The pain, when he put weight on his twisted ankle, brought tears to his eyes. Oh God, if only he’d listened to his wife. Diane had told him bluntly — and quite cruelly — that this management exercise was beyond his physical capabilities. ‘Michael, you’re forty-eight; too old and too out of condition for a week gallivanting around some remote Scottish island.’ And he’d argued with her, trying to make her see that he had no option. If he wanted to survive against the junior managers, the young Turks, the predators regarding his senior position with hungry eyes, then he had to compete with them on equal terms. Only, where were they now? Cowering in the shadows of the Manse, sending him out to seek help from…from God knew where. The island was deserted. The only hope left to him was to reach the jetty and the launch that had brought them across from the mainland. With any luck he’d be able to get the radio working and be able to summon help. And then he wouldn’t have to test his seafaring skills on the choppy waters of the North Sea.

He limped on, keeping an eye on the fading light. Five minutes later it started to rain; a thin sleety drizzle that blew into his eyes.

This was hopeless. He’d never find the jetty now.

And then he saw it; not more than four hundred yards away. The boat was still there, tied to one of the stanchions, rising and falling on the swell. His heart leapt and he started at a hobbling run, trying to ignore the pain from his injured ankle that knifed up his leg with each stride, until the separate shafts of agony converged, becoming one long, scintillating scream.

He was so focused on the speck of hope in the distance that he didn’t notice the gully. Only when his foot hit empty air and he found himself pitching forward did he realize he’d made a terrible mistake.

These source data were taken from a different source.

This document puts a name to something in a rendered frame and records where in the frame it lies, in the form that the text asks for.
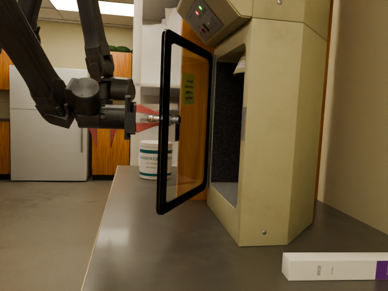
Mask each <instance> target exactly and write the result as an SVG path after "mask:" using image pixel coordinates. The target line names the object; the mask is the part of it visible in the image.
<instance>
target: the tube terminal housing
mask: <svg viewBox="0 0 388 291"><path fill-rule="evenodd" d="M329 14H330V0H253V5H252V17H251V18H250V19H249V20H247V21H246V22H245V23H243V24H242V25H241V26H240V27H238V28H237V29H236V30H235V31H233V32H232V33H231V34H230V35H228V36H227V37H225V38H224V39H223V40H221V41H220V42H219V43H218V44H217V45H215V47H214V55H215V54H216V57H215V73H216V64H217V62H228V63H237V64H238V63H239V61H240V58H241V57H242V55H243V53H244V52H245V51H246V54H245V74H244V93H243V104H242V106H243V107H246V118H245V137H244V141H242V140H241V144H240V164H239V174H238V194H237V206H236V208H234V207H233V206H232V205H231V204H230V203H229V202H228V201H227V200H226V199H225V198H224V197H223V196H222V195H221V194H220V193H219V192H218V191H217V190H216V189H215V188H214V187H213V186H212V185H211V163H210V187H209V189H208V188H207V205H208V206H209V208H210V209H211V211H212V212H213V213H214V214H215V216H216V217H217V218H218V220H219V221H220V222H221V224H222V225H223V226H224V228H225V229H226V230H227V232H228V233H229V234H230V235H231V237H232V238H233V240H234V241H235V242H236V243H237V245H238V246H239V247H248V246H266V245H288V244H289V243H290V242H291V241H292V240H293V239H294V238H296V237H297V236H298V235H299V234H300V233H301V232H302V231H303V230H304V229H306V228H307V227H308V226H309V225H310V224H311V223H312V220H313V212H314V198H315V184H316V170H317V162H318V149H319V135H320V121H321V113H322V100H323V86H324V72H325V64H326V50H327V36H328V28H329ZM214 96H215V81H214ZM213 119H214V104H213V117H212V132H213ZM211 156H212V140H211Z"/></svg>
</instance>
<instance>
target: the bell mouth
mask: <svg viewBox="0 0 388 291"><path fill-rule="evenodd" d="M245 54H246V51H245V52H244V53H243V55H242V57H241V58H240V61H239V63H238V65H237V67H236V69H235V71H234V73H233V75H234V76H236V77H241V78H244V74H245Z"/></svg>
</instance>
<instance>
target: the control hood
mask: <svg viewBox="0 0 388 291"><path fill-rule="evenodd" d="M204 1H205V3H206V4H207V5H208V6H209V7H210V9H211V10H212V11H213V12H214V13H215V15H216V16H217V17H218V18H219V19H220V21H221V22H222V23H223V26H222V27H221V28H220V29H219V30H218V31H217V32H216V33H215V34H213V35H212V37H210V38H209V40H208V41H206V42H205V40H204V39H203V38H202V37H201V36H200V35H199V33H198V32H197V31H196V30H195V29H194V27H193V26H192V25H191V24H190V22H189V21H188V20H187V19H186V18H185V16H186V15H187V13H188V11H189V10H190V8H191V6H192V4H193V2H194V0H180V1H179V4H178V6H177V13H178V14H179V15H180V16H181V17H182V18H183V20H184V21H185V22H186V23H187V24H188V25H189V27H190V28H191V29H192V31H193V32H194V33H195V34H196V35H197V36H198V37H199V39H200V40H201V41H202V42H203V43H204V45H205V46H207V47H214V46H215V45H217V44H218V43H219V42H220V41H221V40H223V39H224V38H225V37H227V36H228V35H230V34H231V33H232V32H233V31H235V30H236V29H237V28H238V27H240V26H241V25H242V24H243V23H245V22H246V21H247V20H249V19H250V18H251V17H252V5H253V0H204Z"/></svg>
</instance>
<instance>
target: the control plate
mask: <svg viewBox="0 0 388 291"><path fill-rule="evenodd" d="M199 6H201V8H202V10H201V9H200V8H199ZM196 11H197V12H198V14H197V13H196ZM211 17H212V18H213V19H214V20H213V21H211ZM185 18H186V19H187V20H188V21H189V22H190V24H191V25H192V26H193V27H194V29H195V30H196V31H197V32H198V33H199V35H200V36H201V37H202V38H203V39H204V40H205V42H206V41H208V40H209V38H210V37H212V35H213V34H215V33H216V32H217V31H218V30H219V29H220V28H221V27H222V26H223V23H222V22H221V21H220V19H219V18H218V17H217V16H216V15H215V13H214V12H213V11H212V10H211V9H210V7H209V6H208V5H207V4H206V3H205V1H204V0H194V2H193V4H192V6H191V8H190V10H189V11H188V13H187V15H186V16H185ZM209 20H210V21H211V23H208V22H209ZM203 23H204V24H205V25H207V23H208V24H209V26H206V27H207V28H208V29H209V30H210V31H209V32H208V31H207V30H206V29H205V27H203ZM202 28H203V29H204V30H205V33H203V32H202V31H201V29H202ZM200 32H201V33H202V34H201V33H200Z"/></svg>
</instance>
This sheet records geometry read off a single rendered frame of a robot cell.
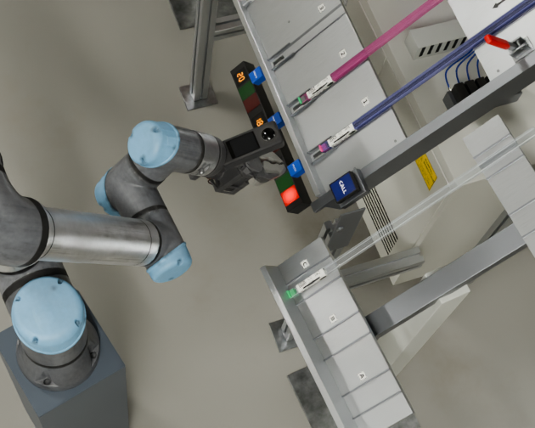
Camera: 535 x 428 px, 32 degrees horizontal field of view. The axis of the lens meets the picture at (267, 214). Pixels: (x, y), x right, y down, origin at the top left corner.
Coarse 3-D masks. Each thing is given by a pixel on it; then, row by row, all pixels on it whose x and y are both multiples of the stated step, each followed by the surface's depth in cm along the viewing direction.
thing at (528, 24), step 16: (448, 0) 165; (464, 0) 163; (480, 0) 161; (496, 0) 159; (512, 0) 157; (464, 16) 162; (480, 16) 161; (496, 16) 159; (528, 16) 155; (496, 32) 158; (512, 32) 157; (528, 32) 155; (480, 48) 160; (496, 48) 158; (496, 64) 158; (512, 64) 156
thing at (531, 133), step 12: (528, 132) 147; (516, 144) 147; (492, 156) 149; (504, 156) 149; (480, 168) 150; (456, 180) 152; (468, 180) 151; (444, 192) 153; (420, 204) 155; (432, 204) 154; (408, 216) 156; (384, 228) 158; (396, 228) 157; (372, 240) 158; (348, 252) 161; (360, 252) 160; (336, 264) 162
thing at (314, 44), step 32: (256, 0) 191; (288, 0) 186; (320, 0) 182; (288, 32) 186; (320, 32) 181; (352, 32) 176; (288, 64) 185; (320, 64) 180; (288, 96) 184; (320, 96) 179; (352, 96) 175; (384, 96) 171; (320, 128) 179; (384, 128) 170; (320, 160) 178; (352, 160) 173
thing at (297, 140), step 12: (240, 12) 191; (252, 24) 191; (252, 36) 188; (264, 60) 186; (264, 72) 185; (276, 84) 185; (276, 96) 183; (288, 108) 183; (288, 120) 181; (300, 132) 181; (300, 144) 179; (300, 156) 178; (312, 168) 177; (312, 180) 176; (324, 192) 176
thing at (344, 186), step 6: (348, 174) 168; (342, 180) 169; (348, 180) 168; (330, 186) 170; (336, 186) 170; (342, 186) 169; (348, 186) 168; (354, 186) 167; (336, 192) 170; (342, 192) 169; (348, 192) 168; (336, 198) 169

The ground fell away and he rolled and bumped down the incline, sharp stones and clumps of thistles raking his skin, drawing blood, creating new hotspots of pain on his already pain-wracked body. As he rolled to the bottom of the gully the deep undergrowth of bracken and heather swallowed him.

Shaken and disoriented he tried to push himself upright, but a new pain surged through him. It was ten times worse than anything he had experienced so far, and so intense he blacked out for a few seconds. When he came to and shook his head to clear his thoughts he realized with numb surprise that he’d broken his leg.